At the same time, they ruled that the infamous abortion ban known by its Penal Code entry 750.14 was no longer applicable nor could it be used to convict a doctor who performed an abortion in a safe and sterile environment like a hospital or clinic that was specially equipped as a surgical center. The Court ruling was made before Roe became law in Michigan as Federal law. Those who claim that there is a pre-Roe ban are wrong if Nixon’s decision is the law of our State.
HERE’S THE TRUTH
Untrained and non-licensed people cannot perform surgical procedures or prescribe medications in the State of Michigan. It is against the law, and rightly so. Nor can a doctor perform a surgical procedure in a unsafe manner. Act like this, get convicted.
Does this settle everything? No.
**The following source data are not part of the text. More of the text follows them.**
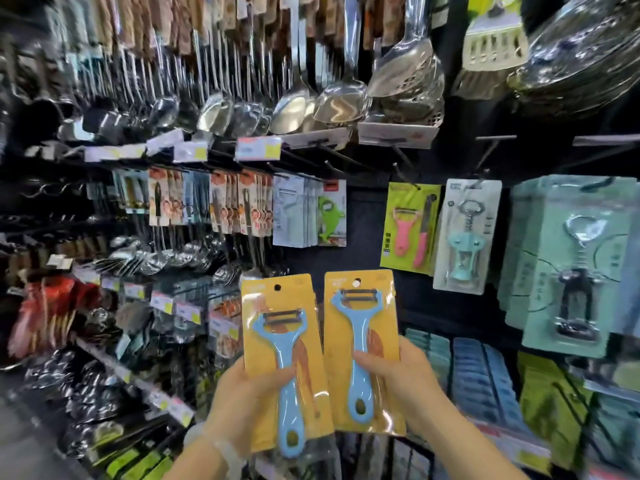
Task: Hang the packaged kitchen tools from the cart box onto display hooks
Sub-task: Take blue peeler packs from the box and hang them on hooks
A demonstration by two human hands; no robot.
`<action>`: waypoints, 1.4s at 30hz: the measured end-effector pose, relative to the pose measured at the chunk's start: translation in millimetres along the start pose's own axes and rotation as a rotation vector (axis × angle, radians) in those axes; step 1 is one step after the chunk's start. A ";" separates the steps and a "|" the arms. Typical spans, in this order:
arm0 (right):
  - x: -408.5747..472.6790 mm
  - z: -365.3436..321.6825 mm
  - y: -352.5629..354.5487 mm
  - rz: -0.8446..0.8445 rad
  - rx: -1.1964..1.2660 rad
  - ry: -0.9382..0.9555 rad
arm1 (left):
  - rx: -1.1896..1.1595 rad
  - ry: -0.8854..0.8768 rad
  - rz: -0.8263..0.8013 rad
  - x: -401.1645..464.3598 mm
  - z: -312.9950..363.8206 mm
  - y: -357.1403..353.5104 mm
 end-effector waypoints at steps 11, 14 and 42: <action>164.6 -59.9 -69.0 -0.016 -0.080 0.165 | -0.057 -0.094 -0.022 133.2 52.8 20.8; 180.5 -63.6 -80.3 0.019 -0.113 0.216 | -0.075 -0.094 -0.046 159.6 58.7 27.8; 139.8 -123.5 -116.0 0.301 0.177 0.294 | -0.093 0.153 -0.488 261.4 65.9 47.2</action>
Point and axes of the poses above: each hand's wrist, its own x-axis towards the middle knuckle, its own y-axis out of the back of the hand, z = x × y, the point moved 3 cm from there along x, towards the middle knuckle, and after that the axes turned 2 degrees about x, right-handed, at the moved point
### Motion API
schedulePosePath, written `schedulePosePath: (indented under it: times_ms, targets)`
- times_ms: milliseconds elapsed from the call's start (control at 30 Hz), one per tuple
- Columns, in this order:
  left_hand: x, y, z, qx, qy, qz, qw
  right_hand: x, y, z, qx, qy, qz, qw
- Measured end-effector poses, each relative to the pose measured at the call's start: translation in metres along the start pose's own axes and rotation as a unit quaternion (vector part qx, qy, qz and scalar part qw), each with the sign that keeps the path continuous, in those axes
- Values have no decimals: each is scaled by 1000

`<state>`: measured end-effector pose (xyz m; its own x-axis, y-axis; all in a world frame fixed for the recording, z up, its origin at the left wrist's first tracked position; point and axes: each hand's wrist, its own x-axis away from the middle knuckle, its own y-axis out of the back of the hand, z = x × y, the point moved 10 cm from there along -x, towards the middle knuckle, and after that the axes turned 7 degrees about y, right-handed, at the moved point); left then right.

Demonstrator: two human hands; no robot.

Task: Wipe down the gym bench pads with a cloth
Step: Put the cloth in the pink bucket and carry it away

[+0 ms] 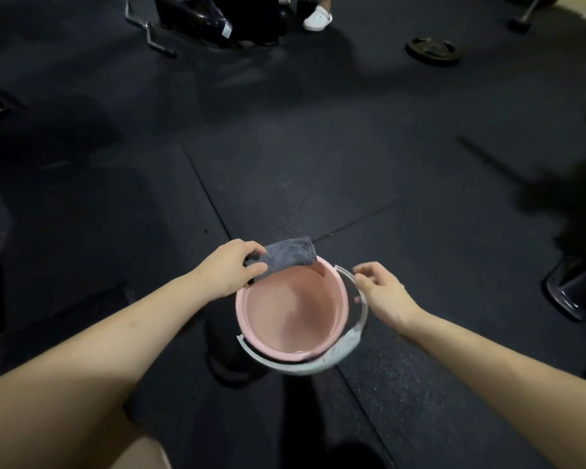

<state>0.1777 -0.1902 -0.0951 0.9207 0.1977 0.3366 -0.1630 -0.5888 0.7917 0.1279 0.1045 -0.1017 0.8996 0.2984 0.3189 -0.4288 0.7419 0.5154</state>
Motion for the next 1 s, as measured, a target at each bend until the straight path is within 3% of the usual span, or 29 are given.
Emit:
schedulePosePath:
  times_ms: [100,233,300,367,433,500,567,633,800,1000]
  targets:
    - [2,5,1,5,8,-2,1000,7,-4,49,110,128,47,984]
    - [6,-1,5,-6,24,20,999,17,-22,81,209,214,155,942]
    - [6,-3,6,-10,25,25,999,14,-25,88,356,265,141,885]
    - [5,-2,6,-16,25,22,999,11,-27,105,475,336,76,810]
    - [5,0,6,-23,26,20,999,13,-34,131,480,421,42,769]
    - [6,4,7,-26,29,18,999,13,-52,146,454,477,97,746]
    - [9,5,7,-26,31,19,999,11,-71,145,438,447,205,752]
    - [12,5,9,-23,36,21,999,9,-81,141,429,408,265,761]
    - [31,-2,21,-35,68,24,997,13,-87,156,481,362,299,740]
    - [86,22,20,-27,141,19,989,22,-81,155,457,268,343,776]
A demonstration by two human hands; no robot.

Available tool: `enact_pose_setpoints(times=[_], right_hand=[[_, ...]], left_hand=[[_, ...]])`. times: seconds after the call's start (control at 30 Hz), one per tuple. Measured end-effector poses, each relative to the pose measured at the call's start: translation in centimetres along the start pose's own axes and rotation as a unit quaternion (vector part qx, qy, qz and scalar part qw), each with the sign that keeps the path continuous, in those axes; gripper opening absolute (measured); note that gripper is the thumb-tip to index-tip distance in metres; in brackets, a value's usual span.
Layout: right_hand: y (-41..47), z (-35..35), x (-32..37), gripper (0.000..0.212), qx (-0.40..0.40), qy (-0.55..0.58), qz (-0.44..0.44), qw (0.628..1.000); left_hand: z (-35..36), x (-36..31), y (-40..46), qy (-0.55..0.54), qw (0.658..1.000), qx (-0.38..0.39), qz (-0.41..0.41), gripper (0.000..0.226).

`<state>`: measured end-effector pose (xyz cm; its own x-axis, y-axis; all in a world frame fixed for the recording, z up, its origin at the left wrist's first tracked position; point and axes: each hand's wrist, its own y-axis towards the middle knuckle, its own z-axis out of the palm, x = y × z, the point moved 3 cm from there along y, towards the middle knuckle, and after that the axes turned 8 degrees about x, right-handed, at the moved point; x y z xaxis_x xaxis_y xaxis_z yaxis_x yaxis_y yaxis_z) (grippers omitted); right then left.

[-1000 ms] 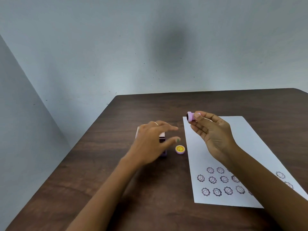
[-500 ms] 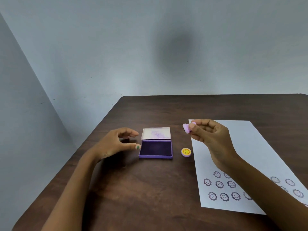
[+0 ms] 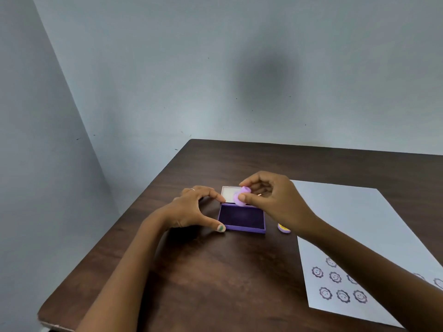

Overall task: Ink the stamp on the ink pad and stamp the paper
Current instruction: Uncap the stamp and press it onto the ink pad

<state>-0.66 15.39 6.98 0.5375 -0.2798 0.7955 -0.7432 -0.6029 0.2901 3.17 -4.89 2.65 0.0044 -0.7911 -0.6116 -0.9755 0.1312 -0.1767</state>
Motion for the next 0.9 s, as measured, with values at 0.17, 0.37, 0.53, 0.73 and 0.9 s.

If Roe were overturned tomorrow, our Courts in Michigan would have their hands full deciding which of the current laws and rulings that exist in the Statutes would be applicable and enforceable. Lawsuits would be filed, and appeals would follow. My opinion is consistent with the Court’s finding in Mahaffey and the need to determine Statutory regulation based on appeal if the Federally protected right to an abortion were not in place.
These Statutes do not include Heartbeat or Dismemberment. Adding Heartbeat and Dismemberment would not jeopardize already existing Statutes. Right to Life is right when they say that an activist judge could take any one of the rulings and make bad law. However, a RIGHTEOUS ACTIVIST JUDGE could act on behalf of the unborn. Therefore, our legislators need to enact laws that will work for all Michiganders.
MICHIGAN HAS LANGUAGE IN CASE LAW THAT USES THE FETAL HEARTBEAT AS A DETERMINER OF WHEN LIFE NEEDS TO BE PROTECTED
In another Michigan case, the Court uses the language of the heartbeat in an unborn child whose heart is beating as a determination for viability. In this case, Larkin v Wayne Prosecutor, language was created that could be taken to use the finding of the heartbeat as the point where life in the womb needs to be protected indisputably. The Court said, We hold that the word child as used in MCLA 750.322; MSA 28.554, and MCLA 750.323; MSA 28.555, means a viable child in the womb of its mother; that is, an unborn child whose heart is beating, who is experiencing electronically measurable brain waves, who is discernably moving, and who is so far developed and matured as to be capable of surviving the trauma of birth with the *542 aid of the usual medical care and facilities available in the community.
Abortion is legal in Michigan. We
need to find ways to restrict as many abortions as possible. Michigan Statute
allowed abortions in Michigan pre-Roe. The claim that Michigan didn’t is based
on bad application of law according to Nixon. The Nixon ruling states that
abortion has been legal in Michigan at least through the first trimester,
possibly through the fourth or fifth moth based on when the baby becoming
“quickened.” This why Heartbeat is both good and right for Michigan.